Work request -> Print exactly the lines that run from the first line of the material to the line containing "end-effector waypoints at", both ends included, and skip the pictures.
[[ Records provided open ]]
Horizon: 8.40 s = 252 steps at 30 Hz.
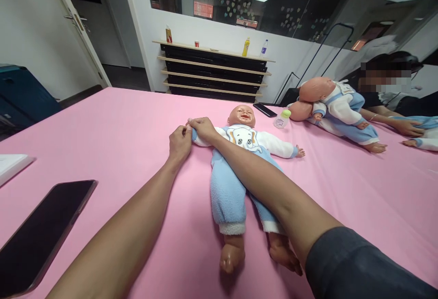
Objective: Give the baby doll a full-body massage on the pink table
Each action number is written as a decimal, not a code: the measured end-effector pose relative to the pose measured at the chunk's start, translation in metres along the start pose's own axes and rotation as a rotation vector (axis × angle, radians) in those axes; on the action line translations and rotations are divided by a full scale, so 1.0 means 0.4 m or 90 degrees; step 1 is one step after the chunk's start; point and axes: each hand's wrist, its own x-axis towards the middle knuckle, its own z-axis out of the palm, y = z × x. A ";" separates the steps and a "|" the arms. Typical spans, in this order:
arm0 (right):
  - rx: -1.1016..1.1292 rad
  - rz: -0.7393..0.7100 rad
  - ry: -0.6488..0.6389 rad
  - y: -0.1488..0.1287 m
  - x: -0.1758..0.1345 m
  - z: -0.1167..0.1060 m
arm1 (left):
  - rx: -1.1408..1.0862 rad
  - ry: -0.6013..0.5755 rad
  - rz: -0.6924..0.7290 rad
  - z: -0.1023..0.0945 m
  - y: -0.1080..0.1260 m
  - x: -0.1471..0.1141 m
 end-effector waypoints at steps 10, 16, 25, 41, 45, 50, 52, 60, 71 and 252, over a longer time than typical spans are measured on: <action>0.049 0.001 -0.063 0.007 0.011 -0.001 | -0.022 0.017 -0.063 0.003 -0.014 0.012; -0.164 -0.027 0.092 -0.007 -0.009 -0.003 | -0.018 0.010 0.000 0.005 -0.008 0.009; -0.424 -0.203 0.190 -0.128 -0.137 -0.027 | 0.028 0.052 -0.024 0.014 -0.036 0.021; -0.709 -0.053 0.139 -0.383 -1.071 -0.097 | 0.168 0.138 0.144 -0.002 0.012 -0.025; -0.752 0.063 0.191 -0.367 -1.061 -0.085 | 0.188 0.067 0.176 -0.017 0.092 -0.103; -0.719 0.046 0.142 -0.358 -1.056 -0.096 | 0.161 -0.052 0.282 -0.069 0.259 -0.307; -0.675 0.034 0.164 -0.353 -1.059 -0.104 | 0.144 -0.116 0.357 -0.102 0.318 -0.413; -0.401 -0.053 0.234 -0.340 -1.079 -0.152 | 0.255 -0.422 0.583 -0.202 0.337 -0.644; -0.450 -0.064 0.202 -0.364 -1.049 -0.192 | 0.339 -0.502 0.549 -0.181 0.321 -0.562; -0.415 -0.276 -0.009 -0.312 -0.827 -0.205 | -0.015 -0.480 0.073 -0.090 0.366 -0.519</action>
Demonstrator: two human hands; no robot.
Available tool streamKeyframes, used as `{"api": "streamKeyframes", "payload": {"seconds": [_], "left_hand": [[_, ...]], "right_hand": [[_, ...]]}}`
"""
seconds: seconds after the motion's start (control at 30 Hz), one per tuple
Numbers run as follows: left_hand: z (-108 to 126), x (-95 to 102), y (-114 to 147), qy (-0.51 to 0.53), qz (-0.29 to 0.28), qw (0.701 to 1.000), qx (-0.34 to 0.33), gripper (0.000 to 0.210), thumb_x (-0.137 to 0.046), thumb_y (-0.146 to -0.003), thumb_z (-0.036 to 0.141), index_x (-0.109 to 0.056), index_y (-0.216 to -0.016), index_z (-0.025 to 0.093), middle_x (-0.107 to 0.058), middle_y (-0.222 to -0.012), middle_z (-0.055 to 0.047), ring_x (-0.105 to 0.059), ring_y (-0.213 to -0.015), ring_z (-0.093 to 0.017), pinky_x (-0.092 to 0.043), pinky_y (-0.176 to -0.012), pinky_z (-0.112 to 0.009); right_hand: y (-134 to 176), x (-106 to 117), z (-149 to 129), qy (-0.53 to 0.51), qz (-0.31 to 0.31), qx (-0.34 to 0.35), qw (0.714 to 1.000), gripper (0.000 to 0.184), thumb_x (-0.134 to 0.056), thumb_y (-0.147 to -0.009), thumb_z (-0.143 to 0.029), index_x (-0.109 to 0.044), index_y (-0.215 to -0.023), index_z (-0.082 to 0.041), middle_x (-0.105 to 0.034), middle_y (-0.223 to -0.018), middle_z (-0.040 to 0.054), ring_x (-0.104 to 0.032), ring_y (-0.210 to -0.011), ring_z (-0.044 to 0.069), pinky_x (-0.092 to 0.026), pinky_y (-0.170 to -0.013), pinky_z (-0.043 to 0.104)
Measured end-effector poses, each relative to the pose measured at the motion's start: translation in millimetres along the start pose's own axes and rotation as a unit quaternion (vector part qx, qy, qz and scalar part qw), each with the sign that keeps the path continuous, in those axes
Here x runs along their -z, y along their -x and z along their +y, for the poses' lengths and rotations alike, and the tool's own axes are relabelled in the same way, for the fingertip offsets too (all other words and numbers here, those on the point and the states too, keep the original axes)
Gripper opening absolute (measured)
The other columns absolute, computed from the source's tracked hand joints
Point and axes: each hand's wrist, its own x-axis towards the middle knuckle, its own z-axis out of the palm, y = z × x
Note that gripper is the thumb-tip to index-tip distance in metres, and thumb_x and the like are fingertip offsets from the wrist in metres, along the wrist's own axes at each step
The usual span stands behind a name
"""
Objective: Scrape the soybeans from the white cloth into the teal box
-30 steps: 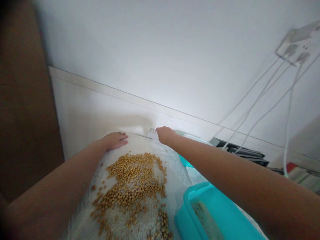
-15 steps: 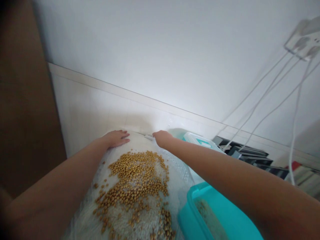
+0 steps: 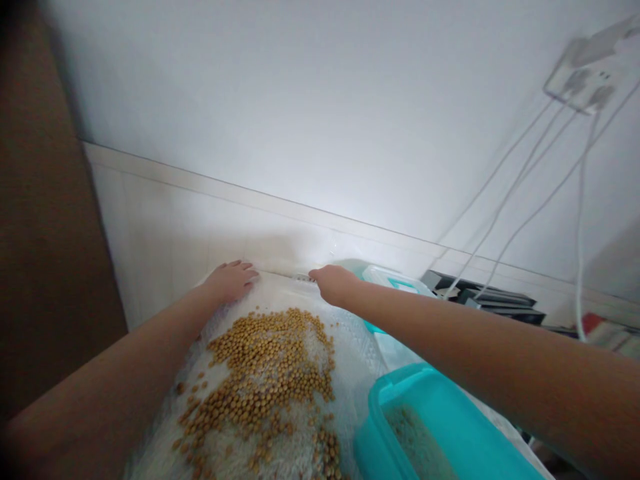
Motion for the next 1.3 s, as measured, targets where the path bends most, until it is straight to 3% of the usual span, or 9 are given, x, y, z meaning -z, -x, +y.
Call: {"api": "streamKeyframes", "payload": {"seconds": [0.07, 0.13, 0.23, 0.37, 0.57, 0.93, 1.17, 1.3], "left_hand": [[17, -1.6, -7, 0.028, -0.004, 0.998, -0.062, 0.047, -0.036, -0.093, 0.026, -0.057, -0.135, 0.027, -0.047, -0.149, -0.003, -0.042, -0.137, -0.023, -0.029, -0.114, -0.039], [30, -6.2, -14, 0.043, -0.068, 0.991, -0.106, 0.048, -0.033, -0.094, 0.027, -0.056, -0.137, 0.028, -0.048, -0.148, -0.002, -0.044, -0.135, -0.021, -0.030, -0.113, -0.037], [32, -14.1, -19, 0.037, -0.107, 0.988, -0.102, 0.051, -0.028, -0.096, 0.034, -0.051, -0.141, 0.025, -0.042, -0.152, -0.003, -0.039, -0.139, -0.020, -0.027, -0.115, -0.035], [19, -17.8, -20, 0.053, -0.094, 0.991, -0.074, 0.056, -0.020, -0.098, 0.039, -0.049, -0.142, 0.020, -0.041, -0.153, -0.004, -0.037, -0.140, -0.016, -0.023, -0.116, -0.030], [16, -19.9, -21, 0.098, -0.080, 0.991, -0.042, 0.064, -0.017, -0.096, 0.048, -0.048, -0.142, 0.017, -0.042, -0.151, -0.008, -0.039, -0.140, -0.021, -0.025, -0.115, -0.036], [13, -21.7, -18, 0.095, -0.079, 0.991, -0.044, 0.065, -0.015, -0.096, 0.054, -0.047, -0.144, 0.023, -0.038, -0.154, -0.006, -0.033, -0.143, -0.021, -0.022, -0.116, -0.039], [14, -21.3, -17, 0.108, -0.075, 0.990, -0.041, 0.066, -0.016, -0.096, 0.055, -0.046, -0.145, 0.021, -0.039, -0.153, -0.008, -0.034, -0.143, -0.023, -0.023, -0.116, -0.040], [13, -21.7, -17, 0.089, -0.083, 0.991, -0.057, 0.062, -0.016, -0.097, 0.054, -0.045, -0.145, 0.026, -0.038, -0.154, -0.006, -0.034, -0.142, -0.021, -0.023, -0.116, -0.039]], "right_hand": [[2, -2, 3, -0.002, 0.000, -0.006, 1.000, 0.035, -0.046, -0.089, -0.014, -0.065, -0.118, -0.017, -0.072, -0.104, 0.0160, -0.068, -0.093, 0.024, -0.044, -0.070, 0.028], [5, -4, 3, -0.005, -0.003, -0.008, 1.000, 0.035, -0.046, -0.089, -0.015, -0.066, -0.118, -0.018, -0.072, -0.103, 0.0155, -0.068, -0.091, 0.024, -0.043, -0.068, 0.028], [12, -5, 3, -0.012, -0.011, -0.017, 1.000, 0.037, -0.047, -0.087, -0.015, -0.065, -0.119, -0.020, -0.072, -0.103, 0.0151, -0.068, -0.090, 0.024, -0.042, -0.066, 0.028], [19, -4, 9, -0.012, -0.013, -0.035, 0.999, 0.038, -0.048, -0.085, -0.013, -0.065, -0.118, -0.019, -0.072, -0.103, 0.0152, -0.067, -0.093, 0.025, -0.042, -0.066, 0.027], [19, 1, 28, -0.003, -0.006, -0.083, 0.997, 0.040, -0.048, -0.083, -0.008, -0.065, -0.118, -0.018, -0.070, -0.106, 0.0156, -0.066, -0.095, 0.024, -0.045, -0.072, 0.028], [3, -19, 18, -0.013, -0.038, -0.046, 0.998, 0.038, -0.045, -0.090, -0.010, -0.064, -0.122, -0.016, -0.071, -0.110, 0.0165, -0.067, -0.100, 0.023, -0.047, -0.079, 0.028], [47, -8, -8, -0.031, -0.042, -0.007, 0.999, 0.031, -0.049, -0.087, -0.012, -0.070, -0.109, -0.017, -0.073, -0.098, 0.0148, -0.068, -0.093, 0.023, -0.046, -0.073, 0.028], [66, 1, -23, -0.044, -0.053, 0.006, 0.998, 0.025, -0.050, -0.088, -0.015, -0.070, -0.102, -0.019, -0.074, -0.093, 0.0128, -0.069, -0.089, 0.022, -0.043, -0.068, 0.027]]}}
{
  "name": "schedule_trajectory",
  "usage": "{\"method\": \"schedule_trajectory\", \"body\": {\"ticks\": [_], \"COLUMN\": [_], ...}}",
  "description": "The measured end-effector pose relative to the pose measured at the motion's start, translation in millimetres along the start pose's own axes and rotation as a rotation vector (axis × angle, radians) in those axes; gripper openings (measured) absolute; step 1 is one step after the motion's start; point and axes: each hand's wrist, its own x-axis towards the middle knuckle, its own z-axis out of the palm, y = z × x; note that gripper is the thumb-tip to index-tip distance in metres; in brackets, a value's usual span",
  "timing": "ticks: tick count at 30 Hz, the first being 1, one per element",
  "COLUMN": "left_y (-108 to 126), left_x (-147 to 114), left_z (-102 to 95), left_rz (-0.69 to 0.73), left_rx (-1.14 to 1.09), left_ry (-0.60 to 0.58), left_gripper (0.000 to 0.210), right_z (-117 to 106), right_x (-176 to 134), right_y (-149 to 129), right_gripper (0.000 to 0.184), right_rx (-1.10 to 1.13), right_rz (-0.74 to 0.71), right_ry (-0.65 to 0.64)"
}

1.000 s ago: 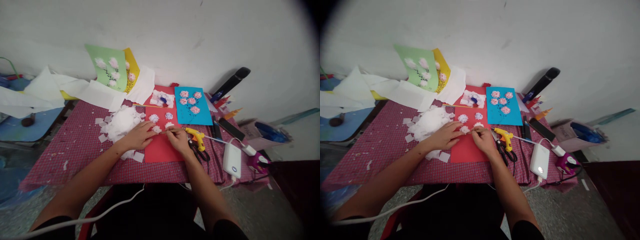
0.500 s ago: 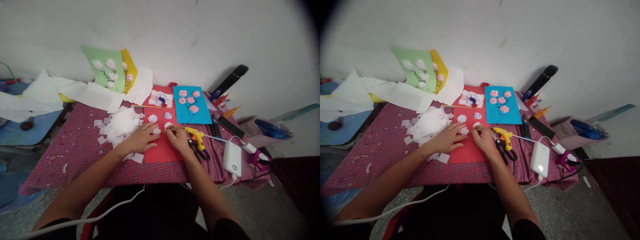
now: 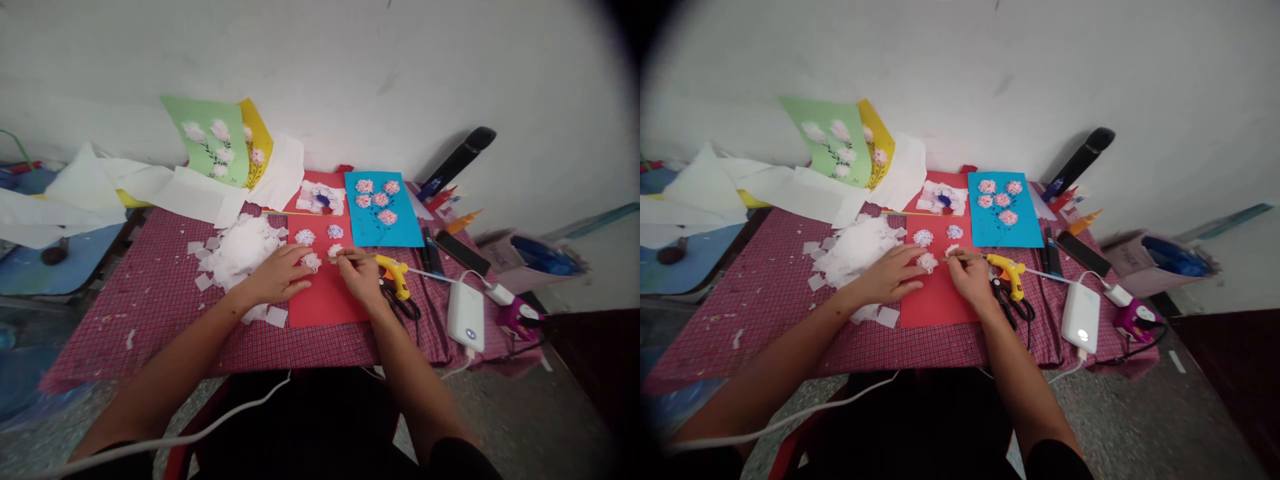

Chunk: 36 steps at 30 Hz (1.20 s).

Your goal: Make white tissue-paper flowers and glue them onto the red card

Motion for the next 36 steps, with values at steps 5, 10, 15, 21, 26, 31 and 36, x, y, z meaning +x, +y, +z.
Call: {"method": "schedule_trajectory", "body": {"ticks": [5,10,15,21,26,31,36], "left_y": [-21,-34,-32,-30,-24,-19,-17], "left_x": [-7,-12,-12,-10,-5,-6,-10], "left_z": [-9.9,-9.7,-10.3,-7.8,-6.0,-16.7,-30.7], "left_rz": [-0.166,-0.257,-0.342,-0.372,-0.355,-0.319,-0.337], "left_rx": [0.049,0.144,0.207,0.261,0.260,0.257,0.235], "left_ry": [0.164,0.094,0.087,0.058,0.040,0.049,0.096], "left_gripper": [0.024,0.033,0.040,0.041,0.021,0.015,0.013], "right_z": [2,3,3,5,4,7,9], "right_x": [-3,-5,-6,-7,-8,-7,-8], "right_y": [0,-3,-7,-4,-10,-13,-8], "right_gripper": [0.019,0.015,0.016,0.016,0.017,0.020,0.020], "right_rx": [0.076,0.008,-0.037,-0.049,-0.064,-0.102,-0.057], "right_rz": [-0.015,-0.125,-0.126,-0.144,-0.130,-0.121,-0.092], "right_ry": [0.052,-0.026,-0.039,-0.019,-0.075,-0.157,-0.179]}}
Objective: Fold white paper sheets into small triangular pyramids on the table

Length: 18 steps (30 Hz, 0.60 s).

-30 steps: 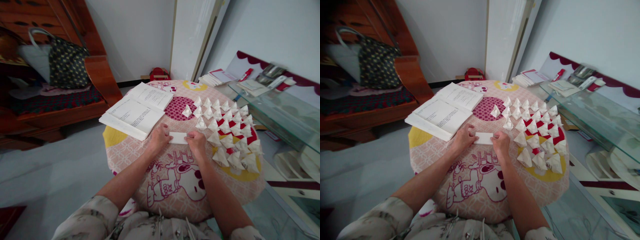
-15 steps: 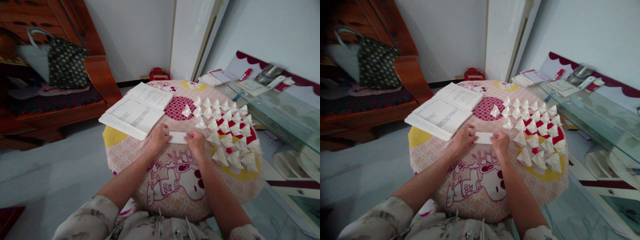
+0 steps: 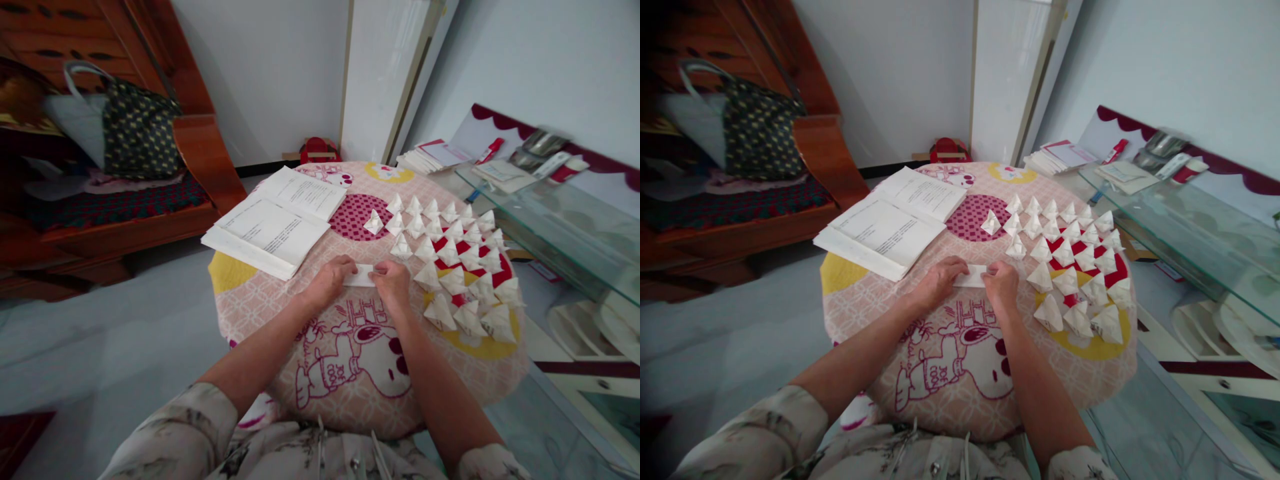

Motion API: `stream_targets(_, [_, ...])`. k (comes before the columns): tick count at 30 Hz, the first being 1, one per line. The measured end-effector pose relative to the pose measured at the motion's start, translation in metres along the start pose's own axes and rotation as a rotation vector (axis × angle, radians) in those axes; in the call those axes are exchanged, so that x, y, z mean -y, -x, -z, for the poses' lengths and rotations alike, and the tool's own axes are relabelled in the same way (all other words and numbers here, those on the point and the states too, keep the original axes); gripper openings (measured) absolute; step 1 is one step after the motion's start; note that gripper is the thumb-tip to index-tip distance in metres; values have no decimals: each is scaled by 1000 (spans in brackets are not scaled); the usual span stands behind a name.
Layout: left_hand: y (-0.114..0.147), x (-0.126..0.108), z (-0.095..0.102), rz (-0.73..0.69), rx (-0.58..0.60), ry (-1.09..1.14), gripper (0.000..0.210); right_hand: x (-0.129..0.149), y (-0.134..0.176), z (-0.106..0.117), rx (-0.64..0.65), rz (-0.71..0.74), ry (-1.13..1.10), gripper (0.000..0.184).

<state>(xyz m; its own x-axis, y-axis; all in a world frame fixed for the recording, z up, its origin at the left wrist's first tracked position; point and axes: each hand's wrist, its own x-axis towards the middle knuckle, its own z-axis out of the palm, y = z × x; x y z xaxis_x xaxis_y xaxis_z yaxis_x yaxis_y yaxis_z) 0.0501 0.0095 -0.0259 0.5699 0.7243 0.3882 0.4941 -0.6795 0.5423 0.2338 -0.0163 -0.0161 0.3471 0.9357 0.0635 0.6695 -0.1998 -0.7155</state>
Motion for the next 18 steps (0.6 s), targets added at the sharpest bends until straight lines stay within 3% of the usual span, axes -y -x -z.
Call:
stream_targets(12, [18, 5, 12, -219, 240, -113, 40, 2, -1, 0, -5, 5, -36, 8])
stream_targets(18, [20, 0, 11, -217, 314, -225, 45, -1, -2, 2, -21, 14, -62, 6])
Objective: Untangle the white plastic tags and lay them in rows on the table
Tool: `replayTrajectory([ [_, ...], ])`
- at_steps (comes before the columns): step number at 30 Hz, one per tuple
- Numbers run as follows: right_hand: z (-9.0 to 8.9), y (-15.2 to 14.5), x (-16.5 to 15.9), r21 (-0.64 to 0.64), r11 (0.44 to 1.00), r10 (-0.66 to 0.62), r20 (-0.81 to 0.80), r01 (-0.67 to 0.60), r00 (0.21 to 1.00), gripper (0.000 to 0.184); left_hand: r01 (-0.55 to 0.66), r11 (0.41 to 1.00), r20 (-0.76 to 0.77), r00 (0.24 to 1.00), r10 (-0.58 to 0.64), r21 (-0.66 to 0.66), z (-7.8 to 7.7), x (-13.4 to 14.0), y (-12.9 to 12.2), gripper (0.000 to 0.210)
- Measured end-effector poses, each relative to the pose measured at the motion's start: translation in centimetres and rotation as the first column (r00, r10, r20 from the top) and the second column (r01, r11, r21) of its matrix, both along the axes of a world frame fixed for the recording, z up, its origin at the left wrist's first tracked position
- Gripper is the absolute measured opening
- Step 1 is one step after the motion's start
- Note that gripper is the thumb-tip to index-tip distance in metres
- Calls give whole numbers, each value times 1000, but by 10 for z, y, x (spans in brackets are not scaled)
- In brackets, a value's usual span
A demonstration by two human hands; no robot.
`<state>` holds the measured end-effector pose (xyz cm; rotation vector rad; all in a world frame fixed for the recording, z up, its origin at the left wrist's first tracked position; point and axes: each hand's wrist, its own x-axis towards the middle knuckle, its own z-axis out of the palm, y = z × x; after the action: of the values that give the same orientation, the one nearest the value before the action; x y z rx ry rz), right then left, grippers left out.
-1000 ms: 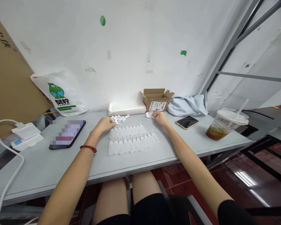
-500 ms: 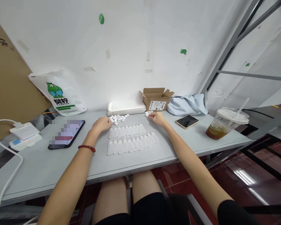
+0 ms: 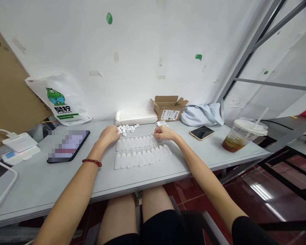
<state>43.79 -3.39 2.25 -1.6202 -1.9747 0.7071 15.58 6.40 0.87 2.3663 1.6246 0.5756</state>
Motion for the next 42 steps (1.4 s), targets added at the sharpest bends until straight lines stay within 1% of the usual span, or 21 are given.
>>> replayTrajectory([
  [2, 0, -1, -5, 35, 999, -42, 85, 39, 996, 8, -37, 999, -86, 995, 41, 39, 3, 6, -6, 10],
  [4, -1, -1, -7, 52, 996, -75, 159, 67, 984, 12, -63, 996, -98, 993, 69, 67, 6, 12, -11, 20],
  [7, -3, 2, -7, 37, 996, -93, 235, 86, 968, 20, -75, 993, -51, 996, 80, 92, 9, 18, -16, 26],
  [9, -5, 4, -7, 42, 994, -109, 261, 102, 959, 26, -62, 993, 28, 998, 59, 105, 11, 22, -18, 26],
  [10, -6, 4, -7, 47, 993, -117, 268, 108, 956, 28, -41, 994, 92, 995, 32, 100, 12, 24, -19, 25],
  [12, -8, 6, -8, 41, 992, -123, 280, 116, 952, 33, 45, 998, 266, 963, -54, 39, 12, 31, -23, 25],
  [14, -11, 7, -10, 26, 993, -120, 279, 118, 953, 35, 190, 980, 461, 876, -144, -53, 12, 39, -29, 29],
  [16, -13, 7, -11, 24, 992, -124, 267, 122, 956, 36, 319, 940, 602, 777, -184, -125, 11, 47, -37, 34],
  [18, -14, 7, -12, 36, 990, -138, 254, 133, 957, 37, 394, 902, 671, 719, -183, -176, 10, 53, -44, 37],
  [21, -13, 7, -13, 71, 985, -170, 223, 158, 960, 37, 456, 856, 721, 675, -155, -244, 10, 59, -51, 39],
  [24, -8, 5, -15, 136, 975, -192, 126, 174, 973, 33, 491, 825, 771, 627, -110, -281, 11, 61, -53, 40],
  [27, -3, 0, -18, 168, 975, -134, -71, 144, 988, 27, 515, 806, 826, 561, -57, -294, 11, 62, -52, 42],
  [29, -1, -4, -22, 144, 986, -54, -213, 86, 976, 21, 526, 797, 854, 520, -25, -297, 10, 63, -51, 43],
  [32, 1, -8, -28, 65, 998, 46, -384, -23, 922, 16, 527, 795, 886, 463, 28, -301, 8, 64, -50, 43],
  [34, 2, -10, -31, 21, 997, 74, -465, -73, 882, 13, 545, 785, 909, 413, 57, -296, 8, 65, -50, 43],
  [36, 3, -11, -31, -3, 994, 93, -519, -111, 850, 13, 586, 753, 925, 372, 78, -299, 8, 65, -50, 42],
  [39, 3, -11, -30, -35, 985, 122, -566, -172, 815, 13, 633, 707, 929, 358, 92, -314, 9, 65, -50, 39],
  [42, 2, -11, -28, -53, 975, 140, -605, -215, 783, 15, 645, 688, 923, 372, 97, -332, 10, 64, -51, 37],
])
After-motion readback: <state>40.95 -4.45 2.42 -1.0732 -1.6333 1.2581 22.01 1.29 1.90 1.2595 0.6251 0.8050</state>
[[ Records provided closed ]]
Exercise output ->
Horizon: 8.40 s = 252 steps at 30 Hz.
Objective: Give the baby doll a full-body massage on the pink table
Each action number is written as a decimal, not a code: the measured end-effector pose relative to the pose measured at the chunk's start, translation in metres along the start pose's own axes and rotation as a rotation vector (axis × angle, radians) in those axes; on the action line translations and rotations are divided by a full scale, so 1.0 means 0.4 m or 90 degrees; step 1 is one step after the chunk's start; point and axes: each hand's wrist, its own x-axis towards the middle knuckle, its own z-axis out of the palm, y = z × x. A ";" separates the steps and a "|" the arms. Typical spans, in this order:
arm0 (right):
  - rx: -1.1016..1.1292 rad
  - rz: -0.7393..0.7100 rad
  - ry: -0.6488..0.6389 rad
  - y: -0.1488..0.1287 m
  - x: -0.1758..0.1345 m
  - z: -0.1167..0.1060 m
arm1 (left):
  - rx: -1.1408..1.0862 rad
  - ry: -0.6013..0.5755 rad
  - rz: -0.6924..0.7290 rad
  - z: -0.1023..0.0945 m
  - y: -0.1080..0.1260 m
  - x: -0.1471..0.1141 m
 end-effector waypoints at steps 10, 16, 25, 41, 45, 50, 52, 60, 71 and 252, over a longer time than typical spans are measured on: <action>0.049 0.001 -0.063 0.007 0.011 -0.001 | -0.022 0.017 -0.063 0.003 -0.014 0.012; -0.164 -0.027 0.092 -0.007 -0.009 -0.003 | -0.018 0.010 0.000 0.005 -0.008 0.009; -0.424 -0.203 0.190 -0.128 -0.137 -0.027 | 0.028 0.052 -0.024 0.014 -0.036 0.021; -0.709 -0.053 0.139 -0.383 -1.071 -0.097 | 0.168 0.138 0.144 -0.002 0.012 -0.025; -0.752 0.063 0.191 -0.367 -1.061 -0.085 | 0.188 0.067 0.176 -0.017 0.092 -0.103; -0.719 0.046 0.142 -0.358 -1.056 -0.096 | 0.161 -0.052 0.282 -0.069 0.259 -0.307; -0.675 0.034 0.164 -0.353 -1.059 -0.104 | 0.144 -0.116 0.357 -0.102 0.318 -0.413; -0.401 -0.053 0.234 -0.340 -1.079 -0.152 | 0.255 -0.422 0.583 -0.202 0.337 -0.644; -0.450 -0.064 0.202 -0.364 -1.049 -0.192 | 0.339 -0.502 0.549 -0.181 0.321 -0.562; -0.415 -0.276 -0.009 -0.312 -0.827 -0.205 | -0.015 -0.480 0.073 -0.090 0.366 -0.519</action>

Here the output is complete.